● To do
Your task is to gather the lines below that hold the string "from".

# # #

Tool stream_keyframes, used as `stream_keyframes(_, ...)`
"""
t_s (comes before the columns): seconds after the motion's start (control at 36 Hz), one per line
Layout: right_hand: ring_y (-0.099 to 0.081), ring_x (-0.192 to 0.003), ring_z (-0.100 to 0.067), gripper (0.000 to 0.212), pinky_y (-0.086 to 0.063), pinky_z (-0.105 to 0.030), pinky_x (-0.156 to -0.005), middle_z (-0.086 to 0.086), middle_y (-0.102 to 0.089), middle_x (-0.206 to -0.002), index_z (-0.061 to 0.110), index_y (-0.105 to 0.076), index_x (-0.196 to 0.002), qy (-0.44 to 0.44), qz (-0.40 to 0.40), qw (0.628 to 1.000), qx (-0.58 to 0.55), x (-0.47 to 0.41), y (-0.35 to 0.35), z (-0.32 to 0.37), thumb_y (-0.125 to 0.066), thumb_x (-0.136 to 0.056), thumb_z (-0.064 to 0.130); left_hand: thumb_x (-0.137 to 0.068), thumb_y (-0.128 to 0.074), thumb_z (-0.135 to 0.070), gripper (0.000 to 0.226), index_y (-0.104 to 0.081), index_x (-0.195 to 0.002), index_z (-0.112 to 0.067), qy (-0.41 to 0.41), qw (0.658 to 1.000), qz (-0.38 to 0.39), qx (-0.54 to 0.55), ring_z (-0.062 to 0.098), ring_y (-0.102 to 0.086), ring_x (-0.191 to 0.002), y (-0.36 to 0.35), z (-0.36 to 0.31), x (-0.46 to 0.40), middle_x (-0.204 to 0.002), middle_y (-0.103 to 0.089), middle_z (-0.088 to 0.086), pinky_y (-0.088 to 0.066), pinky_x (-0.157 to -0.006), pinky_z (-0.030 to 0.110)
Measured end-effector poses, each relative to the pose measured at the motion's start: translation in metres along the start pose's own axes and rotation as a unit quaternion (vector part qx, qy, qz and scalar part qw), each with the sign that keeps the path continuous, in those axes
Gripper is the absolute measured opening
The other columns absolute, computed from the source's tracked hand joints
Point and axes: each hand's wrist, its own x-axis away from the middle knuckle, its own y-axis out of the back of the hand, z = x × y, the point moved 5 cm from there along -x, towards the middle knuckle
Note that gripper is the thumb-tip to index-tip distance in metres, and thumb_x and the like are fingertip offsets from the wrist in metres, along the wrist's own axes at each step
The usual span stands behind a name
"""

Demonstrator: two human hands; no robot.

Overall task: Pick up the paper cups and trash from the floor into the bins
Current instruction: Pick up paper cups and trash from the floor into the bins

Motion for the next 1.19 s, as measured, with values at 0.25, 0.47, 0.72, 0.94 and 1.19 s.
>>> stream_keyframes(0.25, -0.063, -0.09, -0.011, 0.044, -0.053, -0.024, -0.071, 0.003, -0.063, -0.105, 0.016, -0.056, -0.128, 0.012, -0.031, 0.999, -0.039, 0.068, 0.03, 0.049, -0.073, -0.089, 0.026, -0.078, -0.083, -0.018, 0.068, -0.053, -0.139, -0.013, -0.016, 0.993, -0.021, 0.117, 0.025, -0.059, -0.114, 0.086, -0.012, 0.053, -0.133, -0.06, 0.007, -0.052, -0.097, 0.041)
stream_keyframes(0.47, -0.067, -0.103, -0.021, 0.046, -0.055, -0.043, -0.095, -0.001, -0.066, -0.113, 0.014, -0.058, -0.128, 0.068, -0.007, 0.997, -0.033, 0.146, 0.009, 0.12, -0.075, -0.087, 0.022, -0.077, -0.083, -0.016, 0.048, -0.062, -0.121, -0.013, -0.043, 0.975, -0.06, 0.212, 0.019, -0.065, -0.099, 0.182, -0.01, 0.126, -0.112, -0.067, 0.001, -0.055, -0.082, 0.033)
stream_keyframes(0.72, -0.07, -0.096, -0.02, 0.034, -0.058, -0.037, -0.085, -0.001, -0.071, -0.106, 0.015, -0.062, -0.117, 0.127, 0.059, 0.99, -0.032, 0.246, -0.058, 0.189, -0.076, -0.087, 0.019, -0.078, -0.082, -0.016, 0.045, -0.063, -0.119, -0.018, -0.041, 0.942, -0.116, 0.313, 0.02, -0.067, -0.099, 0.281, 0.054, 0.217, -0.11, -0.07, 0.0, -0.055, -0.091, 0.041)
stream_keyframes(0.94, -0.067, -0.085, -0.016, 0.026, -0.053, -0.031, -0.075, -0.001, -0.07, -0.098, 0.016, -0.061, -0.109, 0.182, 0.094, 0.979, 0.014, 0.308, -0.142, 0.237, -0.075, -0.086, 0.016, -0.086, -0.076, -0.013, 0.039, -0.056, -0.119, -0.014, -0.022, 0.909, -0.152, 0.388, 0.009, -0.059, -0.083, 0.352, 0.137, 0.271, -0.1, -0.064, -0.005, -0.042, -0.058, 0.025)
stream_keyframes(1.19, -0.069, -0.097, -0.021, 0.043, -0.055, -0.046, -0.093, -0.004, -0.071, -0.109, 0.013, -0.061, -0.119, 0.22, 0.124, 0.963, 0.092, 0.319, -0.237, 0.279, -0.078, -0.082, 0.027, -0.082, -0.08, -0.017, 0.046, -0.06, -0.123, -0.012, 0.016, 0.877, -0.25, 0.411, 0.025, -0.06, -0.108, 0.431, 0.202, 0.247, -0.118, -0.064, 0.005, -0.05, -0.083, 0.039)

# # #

● Your solution
The other columns absolute, computed from the source's tracked hand joints
Point and axes: each hand's wrist, its own x-axis away from the middle knuckle, its own y-axis out of the back of the hand, z = x × y, the point moved 5 cm from there along -x, towards the middle knuckle
Note that gripper is the thumb-tip to index-tip distance in metres, and thumb_x and the like are fingertip offsets from the wrist in metres, along the wrist's own axes at each step
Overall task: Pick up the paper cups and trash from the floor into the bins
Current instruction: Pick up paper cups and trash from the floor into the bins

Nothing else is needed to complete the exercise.